A future which had seemed empty began to fill with color again. Only the colors of his own imagination, of course. But Calopodius, remembering discussions on philosophy with learned scholars in far away and long ago Constantinople, wondered if reality was anything but images in the mind. If so, perhaps blindness was simply a matter of custom.
"Yes," he said, with reborn confidence. "I can do that."
***
For the first two days, the command bunker was a madhouse for Calopodius. But by the end of that time, he had managed to bring some semblance of order and procedure to the way in which telegraph messages were received and transmitted. Within a week, he had the system functioning smoothly and efficiently.

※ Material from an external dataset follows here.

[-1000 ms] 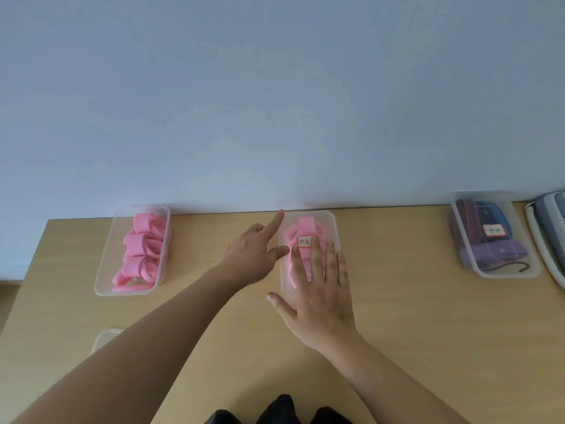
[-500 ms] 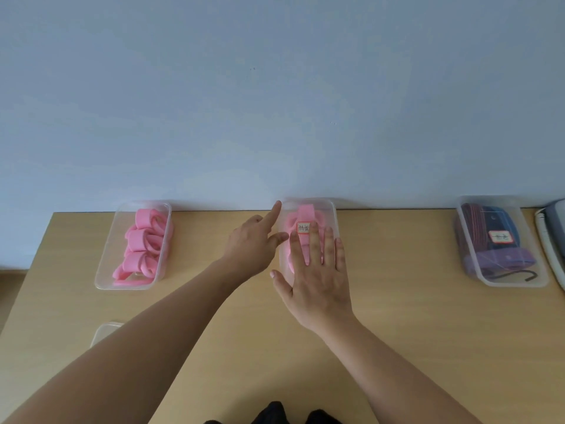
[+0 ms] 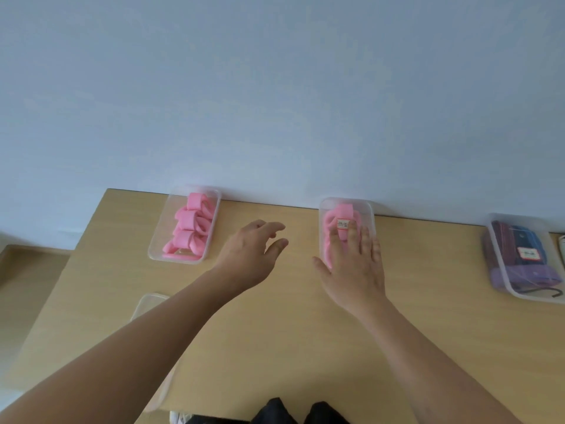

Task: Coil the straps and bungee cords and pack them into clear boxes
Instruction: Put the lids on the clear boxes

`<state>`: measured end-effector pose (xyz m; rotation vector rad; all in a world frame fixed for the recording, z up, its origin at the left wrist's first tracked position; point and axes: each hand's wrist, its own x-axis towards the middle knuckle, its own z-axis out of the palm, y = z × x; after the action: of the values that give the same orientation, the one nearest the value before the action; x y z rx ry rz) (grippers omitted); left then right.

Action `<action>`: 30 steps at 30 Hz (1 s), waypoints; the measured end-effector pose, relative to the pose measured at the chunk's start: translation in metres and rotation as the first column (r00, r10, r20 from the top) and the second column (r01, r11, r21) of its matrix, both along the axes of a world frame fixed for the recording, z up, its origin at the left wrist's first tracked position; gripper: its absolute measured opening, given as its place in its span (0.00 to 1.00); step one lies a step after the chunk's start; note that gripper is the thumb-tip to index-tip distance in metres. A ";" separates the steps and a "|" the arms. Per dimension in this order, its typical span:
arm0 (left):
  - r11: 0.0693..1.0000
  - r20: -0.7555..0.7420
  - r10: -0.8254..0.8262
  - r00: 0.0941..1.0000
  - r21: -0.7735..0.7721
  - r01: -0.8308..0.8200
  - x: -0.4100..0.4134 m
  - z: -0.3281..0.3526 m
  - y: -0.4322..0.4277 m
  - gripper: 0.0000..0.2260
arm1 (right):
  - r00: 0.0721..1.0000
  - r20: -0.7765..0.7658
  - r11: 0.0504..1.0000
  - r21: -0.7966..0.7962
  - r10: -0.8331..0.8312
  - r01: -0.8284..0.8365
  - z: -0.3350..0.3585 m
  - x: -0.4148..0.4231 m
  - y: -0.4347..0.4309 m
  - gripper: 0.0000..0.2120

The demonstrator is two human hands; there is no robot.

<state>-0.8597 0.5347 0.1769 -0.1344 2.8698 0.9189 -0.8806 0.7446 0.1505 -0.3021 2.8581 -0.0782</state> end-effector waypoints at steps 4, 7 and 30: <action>1.000 -0.103 0.005 0.995 -0.001 -0.005 0.034 0.010 -0.055 0.14 | 0.991 -0.113 0.997 0.014 -0.078 0.080 0.010 0.022 -0.040 0.31; 0.999 -0.126 0.014 0.992 -0.034 -0.019 0.069 0.012 -0.107 0.13 | 0.977 -0.199 0.995 -0.062 -0.083 0.072 0.010 0.066 -0.096 0.26; 0.978 0.154 0.179 0.972 0.076 -0.192 0.213 -0.028 -0.298 0.13 | 0.997 0.073 0.987 -0.161 -0.006 0.018 -0.031 0.242 -0.330 0.32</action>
<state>-0.6472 0.2372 0.1485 -0.4494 2.7086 1.0234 -0.6391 0.4145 0.1199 -0.3074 2.7866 -0.3176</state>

The general praised him for his work. So, too, in subtle little ways, did the twelve men under his command. Calopodius found the latter more reassuring than the former. He was still a bit uncertain whether Belisarius' approval was due, at least in part, to the general's obvious feeling of guilt that he was responsible for the young officer's blindness. Whereas the men who worked for him, veterans all, had seen enough mutilation in their lives not to care about yet another cripple. Had the young nobleman not been a blessing to them instead of a curse, they would not have let sympathy stand in the way of criticism. And the general, Calopodius was well aware, kept an ear open to the sentiments of his soldiers.

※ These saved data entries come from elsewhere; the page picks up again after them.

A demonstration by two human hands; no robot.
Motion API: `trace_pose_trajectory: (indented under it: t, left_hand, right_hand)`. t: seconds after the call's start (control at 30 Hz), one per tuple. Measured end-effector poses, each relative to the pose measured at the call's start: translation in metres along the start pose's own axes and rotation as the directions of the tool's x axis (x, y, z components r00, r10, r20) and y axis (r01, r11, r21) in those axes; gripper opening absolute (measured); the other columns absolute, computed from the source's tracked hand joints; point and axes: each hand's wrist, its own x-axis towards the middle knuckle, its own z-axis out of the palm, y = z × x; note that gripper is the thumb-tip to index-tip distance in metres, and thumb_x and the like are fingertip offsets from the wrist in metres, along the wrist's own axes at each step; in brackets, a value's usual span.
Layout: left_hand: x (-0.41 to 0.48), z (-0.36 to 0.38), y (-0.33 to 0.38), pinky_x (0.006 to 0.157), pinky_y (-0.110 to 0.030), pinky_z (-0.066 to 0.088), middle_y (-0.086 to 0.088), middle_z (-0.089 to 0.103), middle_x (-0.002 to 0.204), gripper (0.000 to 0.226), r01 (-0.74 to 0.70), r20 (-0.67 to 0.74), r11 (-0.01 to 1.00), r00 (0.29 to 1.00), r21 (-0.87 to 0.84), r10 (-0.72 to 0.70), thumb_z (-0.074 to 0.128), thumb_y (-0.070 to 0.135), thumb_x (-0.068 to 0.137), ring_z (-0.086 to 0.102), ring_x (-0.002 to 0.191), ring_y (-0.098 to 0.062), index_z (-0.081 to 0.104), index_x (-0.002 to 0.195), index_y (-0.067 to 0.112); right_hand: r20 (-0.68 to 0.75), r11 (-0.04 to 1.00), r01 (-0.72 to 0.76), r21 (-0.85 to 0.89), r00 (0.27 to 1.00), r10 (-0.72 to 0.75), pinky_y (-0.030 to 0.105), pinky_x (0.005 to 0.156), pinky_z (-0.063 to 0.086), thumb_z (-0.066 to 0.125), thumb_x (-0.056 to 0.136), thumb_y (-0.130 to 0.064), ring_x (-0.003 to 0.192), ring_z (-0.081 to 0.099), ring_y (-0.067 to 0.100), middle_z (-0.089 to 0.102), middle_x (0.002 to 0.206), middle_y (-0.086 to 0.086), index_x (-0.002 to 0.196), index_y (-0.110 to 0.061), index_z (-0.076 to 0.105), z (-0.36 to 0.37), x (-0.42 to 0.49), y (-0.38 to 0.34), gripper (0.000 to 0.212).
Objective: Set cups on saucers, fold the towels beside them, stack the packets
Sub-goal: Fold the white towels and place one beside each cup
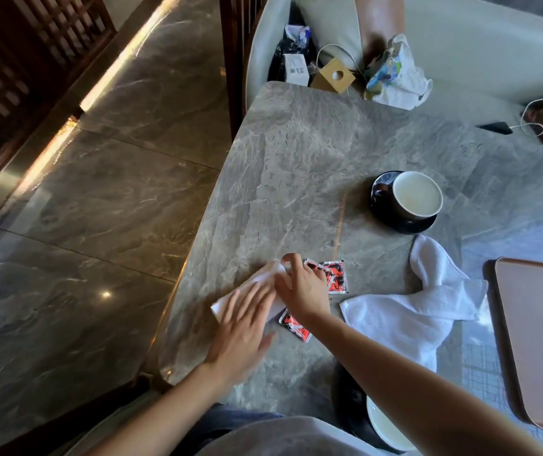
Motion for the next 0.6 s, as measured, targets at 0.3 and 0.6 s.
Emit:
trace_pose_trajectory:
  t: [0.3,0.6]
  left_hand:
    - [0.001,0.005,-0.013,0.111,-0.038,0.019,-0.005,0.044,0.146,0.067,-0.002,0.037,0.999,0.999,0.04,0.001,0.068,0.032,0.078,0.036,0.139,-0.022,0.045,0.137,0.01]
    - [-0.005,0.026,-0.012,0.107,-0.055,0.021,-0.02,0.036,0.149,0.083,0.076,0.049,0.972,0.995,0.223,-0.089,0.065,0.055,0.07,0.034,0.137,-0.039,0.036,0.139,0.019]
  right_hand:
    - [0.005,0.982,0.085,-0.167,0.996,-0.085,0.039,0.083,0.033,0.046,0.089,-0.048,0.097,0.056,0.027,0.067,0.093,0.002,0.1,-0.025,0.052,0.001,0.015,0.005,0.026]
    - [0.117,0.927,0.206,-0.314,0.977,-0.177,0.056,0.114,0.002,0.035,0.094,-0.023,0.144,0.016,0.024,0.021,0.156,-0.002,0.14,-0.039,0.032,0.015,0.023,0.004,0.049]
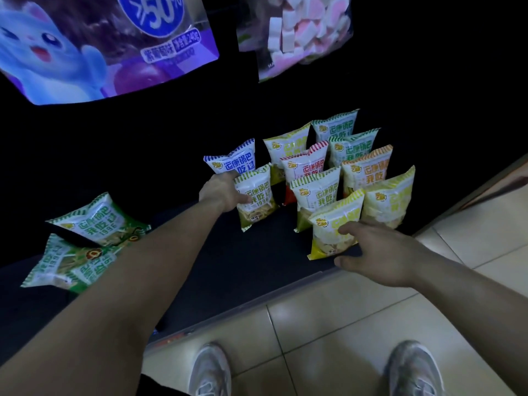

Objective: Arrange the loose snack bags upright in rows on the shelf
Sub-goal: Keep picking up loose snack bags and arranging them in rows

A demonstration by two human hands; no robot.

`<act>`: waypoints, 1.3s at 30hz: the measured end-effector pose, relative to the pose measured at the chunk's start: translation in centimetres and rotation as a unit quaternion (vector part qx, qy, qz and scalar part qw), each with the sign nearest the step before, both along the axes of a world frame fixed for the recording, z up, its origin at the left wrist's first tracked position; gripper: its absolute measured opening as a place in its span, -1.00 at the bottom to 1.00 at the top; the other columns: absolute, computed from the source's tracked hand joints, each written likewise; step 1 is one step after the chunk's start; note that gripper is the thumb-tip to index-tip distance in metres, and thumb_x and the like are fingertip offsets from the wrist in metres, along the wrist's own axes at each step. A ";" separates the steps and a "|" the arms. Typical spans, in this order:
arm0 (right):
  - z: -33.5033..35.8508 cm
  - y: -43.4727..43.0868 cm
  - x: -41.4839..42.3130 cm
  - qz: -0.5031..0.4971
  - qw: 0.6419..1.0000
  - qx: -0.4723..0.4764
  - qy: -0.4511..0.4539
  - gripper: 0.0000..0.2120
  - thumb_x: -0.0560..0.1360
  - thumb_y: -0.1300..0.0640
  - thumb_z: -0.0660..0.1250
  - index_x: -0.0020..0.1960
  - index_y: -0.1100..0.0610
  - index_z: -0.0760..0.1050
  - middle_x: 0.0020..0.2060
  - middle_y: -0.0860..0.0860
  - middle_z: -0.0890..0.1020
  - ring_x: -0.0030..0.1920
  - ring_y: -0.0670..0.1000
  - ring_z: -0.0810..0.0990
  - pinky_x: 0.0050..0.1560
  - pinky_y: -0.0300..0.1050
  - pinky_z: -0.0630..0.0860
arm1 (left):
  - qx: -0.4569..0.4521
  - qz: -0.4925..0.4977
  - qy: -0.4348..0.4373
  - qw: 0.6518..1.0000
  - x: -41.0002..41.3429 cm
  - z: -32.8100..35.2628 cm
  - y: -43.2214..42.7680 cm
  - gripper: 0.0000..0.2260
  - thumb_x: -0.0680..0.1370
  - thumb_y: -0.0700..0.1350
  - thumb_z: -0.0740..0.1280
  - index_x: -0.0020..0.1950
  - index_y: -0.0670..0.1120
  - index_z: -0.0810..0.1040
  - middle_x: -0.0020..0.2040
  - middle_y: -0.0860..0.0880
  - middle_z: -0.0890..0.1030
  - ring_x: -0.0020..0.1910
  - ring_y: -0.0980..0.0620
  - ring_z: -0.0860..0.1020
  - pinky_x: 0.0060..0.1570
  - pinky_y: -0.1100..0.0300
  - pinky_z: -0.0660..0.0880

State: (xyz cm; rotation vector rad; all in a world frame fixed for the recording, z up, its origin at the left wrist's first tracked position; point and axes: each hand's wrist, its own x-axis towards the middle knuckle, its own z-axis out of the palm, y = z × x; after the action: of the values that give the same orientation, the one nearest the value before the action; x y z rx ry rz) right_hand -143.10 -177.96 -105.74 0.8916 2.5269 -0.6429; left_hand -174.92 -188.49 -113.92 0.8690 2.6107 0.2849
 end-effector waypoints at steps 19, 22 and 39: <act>0.8 -1.4 -2.0 0.017 1.000 0.003 -0.023 -0.33 0.52 -0.25 0.30 0.54 -0.06 0.22 0.40 -0.04 0.32 0.36 0.05 0.40 0.19 -0.02 0.45 | -0.047 -0.074 0.159 0.983 1.8 3.5 -0.7 -0.30 0.47 0.23 0.41 0.51 0.00 0.28 0.43 -0.12 0.37 0.38 -0.17 0.34 0.27 -0.08 0.39; 1.7 -2.3 -3.1 0.028 1.000 0.006 -0.014 -0.37 0.52 -0.23 0.31 0.51 -0.04 0.26 0.39 0.00 0.33 0.33 0.08 0.43 0.17 0.00 0.46 | -0.077 -0.091 0.119 0.986 2.9 6.8 -2.3 -0.37 0.50 0.21 0.37 0.50 0.00 0.31 0.42 -0.11 0.38 0.37 -0.15 0.37 0.24 -0.07 0.43; 3.6 -19.6 -12.0 0.224 0.974 0.028 0.027 -0.38 0.54 -0.19 0.31 0.52 -0.01 0.26 0.40 0.02 0.35 0.36 0.11 0.42 0.23 0.07 0.47 | -0.144 0.045 -0.039 0.988 5.5 13.4 -34.7 -0.29 0.48 0.28 0.36 0.53 -0.03 0.28 0.46 -0.11 0.38 0.35 -0.11 0.44 0.26 0.03 0.43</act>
State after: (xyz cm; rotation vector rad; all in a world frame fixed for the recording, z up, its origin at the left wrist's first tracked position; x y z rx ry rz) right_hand -155.12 -197.58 -102.18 0.2979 2.6735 -0.4562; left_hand -169.41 -223.15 -100.52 0.6280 2.5386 -0.0363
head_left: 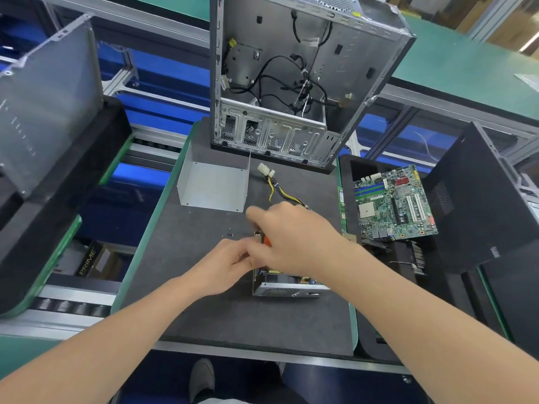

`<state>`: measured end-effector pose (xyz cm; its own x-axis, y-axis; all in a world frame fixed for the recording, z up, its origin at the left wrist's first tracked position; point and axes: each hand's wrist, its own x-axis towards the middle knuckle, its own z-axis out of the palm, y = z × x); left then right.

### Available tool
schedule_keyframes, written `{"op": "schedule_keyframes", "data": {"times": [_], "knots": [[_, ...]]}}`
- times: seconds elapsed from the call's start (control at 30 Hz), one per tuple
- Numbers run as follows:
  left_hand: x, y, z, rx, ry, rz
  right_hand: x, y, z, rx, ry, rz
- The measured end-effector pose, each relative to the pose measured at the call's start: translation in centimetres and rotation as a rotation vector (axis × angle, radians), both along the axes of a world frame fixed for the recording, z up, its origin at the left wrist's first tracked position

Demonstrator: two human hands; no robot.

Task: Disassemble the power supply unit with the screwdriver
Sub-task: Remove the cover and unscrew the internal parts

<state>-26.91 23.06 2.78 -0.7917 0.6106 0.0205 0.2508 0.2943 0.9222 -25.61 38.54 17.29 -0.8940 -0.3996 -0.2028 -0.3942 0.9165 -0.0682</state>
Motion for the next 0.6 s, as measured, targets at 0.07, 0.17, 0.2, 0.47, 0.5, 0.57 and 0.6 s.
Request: {"op": "schedule_keyframes", "data": {"times": [0.07,0.17,0.2,0.47,0.5,0.57,0.6], "knots": [[0.1,0.0,-0.1,0.012,-0.025,-0.015,0.1,-0.5,-0.4,0.069,0.118,-0.165],[0.0,-0.1,-0.5,0.041,-0.082,-0.028,-0.2,-0.8,-0.7,0.077,0.032,-0.265],[0.0,-0.1,-0.6,0.058,-0.092,-0.027,-0.5,-0.7,-0.7,0.070,-0.011,-0.256],[-0.2,-0.1,-0.7,0.048,-0.112,-0.059,-1.4,0.8,0.4,-0.008,-0.189,0.039],[-0.2,-0.1,-0.5,0.032,-0.120,-0.056,-1.4,0.9,0.4,-0.010,-0.204,0.094],[-0.3,0.0,-0.4,0.015,-0.111,-0.046,-1.3,0.8,0.4,-0.005,-0.212,0.158],[-0.2,0.0,-0.3,0.009,-0.107,-0.037,-1.2,0.7,0.3,-0.006,-0.206,0.158]]}}
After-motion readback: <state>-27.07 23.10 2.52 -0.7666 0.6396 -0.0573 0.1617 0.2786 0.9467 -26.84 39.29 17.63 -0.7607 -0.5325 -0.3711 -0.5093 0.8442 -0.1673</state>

Throughout that first week, Calopodius paid little attention to the ferocious battle which was raging beyond the heavily timbered and fortified command bunker. He traveled nowhere, beyond the short distance between that bunker and the small one-not much more than a covered hole in the ground-where he and Luke had set up what passed for "living quarters." Even that route was sheltered by soil-covered timber, so the continual sound of cannon fire was muffled.

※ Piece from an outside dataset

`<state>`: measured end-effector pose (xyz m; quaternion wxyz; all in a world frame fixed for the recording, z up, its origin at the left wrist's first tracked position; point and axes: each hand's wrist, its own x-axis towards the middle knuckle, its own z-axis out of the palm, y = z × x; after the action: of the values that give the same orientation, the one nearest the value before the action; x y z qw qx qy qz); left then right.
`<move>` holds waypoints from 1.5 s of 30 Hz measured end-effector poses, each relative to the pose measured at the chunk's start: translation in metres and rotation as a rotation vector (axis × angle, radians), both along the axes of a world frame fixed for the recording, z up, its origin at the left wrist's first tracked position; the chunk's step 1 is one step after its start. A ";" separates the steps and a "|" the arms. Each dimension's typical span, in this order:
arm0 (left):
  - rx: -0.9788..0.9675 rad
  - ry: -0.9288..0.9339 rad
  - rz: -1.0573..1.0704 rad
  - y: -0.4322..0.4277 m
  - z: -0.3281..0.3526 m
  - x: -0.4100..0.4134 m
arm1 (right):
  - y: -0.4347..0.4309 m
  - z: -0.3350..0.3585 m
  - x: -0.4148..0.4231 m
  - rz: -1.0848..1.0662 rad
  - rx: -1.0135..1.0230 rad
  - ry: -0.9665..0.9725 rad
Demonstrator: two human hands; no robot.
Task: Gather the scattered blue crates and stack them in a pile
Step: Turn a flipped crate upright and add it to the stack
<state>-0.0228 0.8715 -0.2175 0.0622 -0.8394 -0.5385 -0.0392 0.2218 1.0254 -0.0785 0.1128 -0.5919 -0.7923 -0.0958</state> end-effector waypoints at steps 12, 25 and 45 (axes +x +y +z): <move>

The only time Calopodius emerged into the open was for the needs of the toilet. As always in a Belisarius camp, the sanitation arrangements were strict and rigorous. The latrines were located some distance from the areas where the troops slept and ate, and no exceptions were made even for the blind and crippled. A man who could not reach the latrines under his own power would either be taken there, or, if too badly injured, would have his bedpan emptied for him.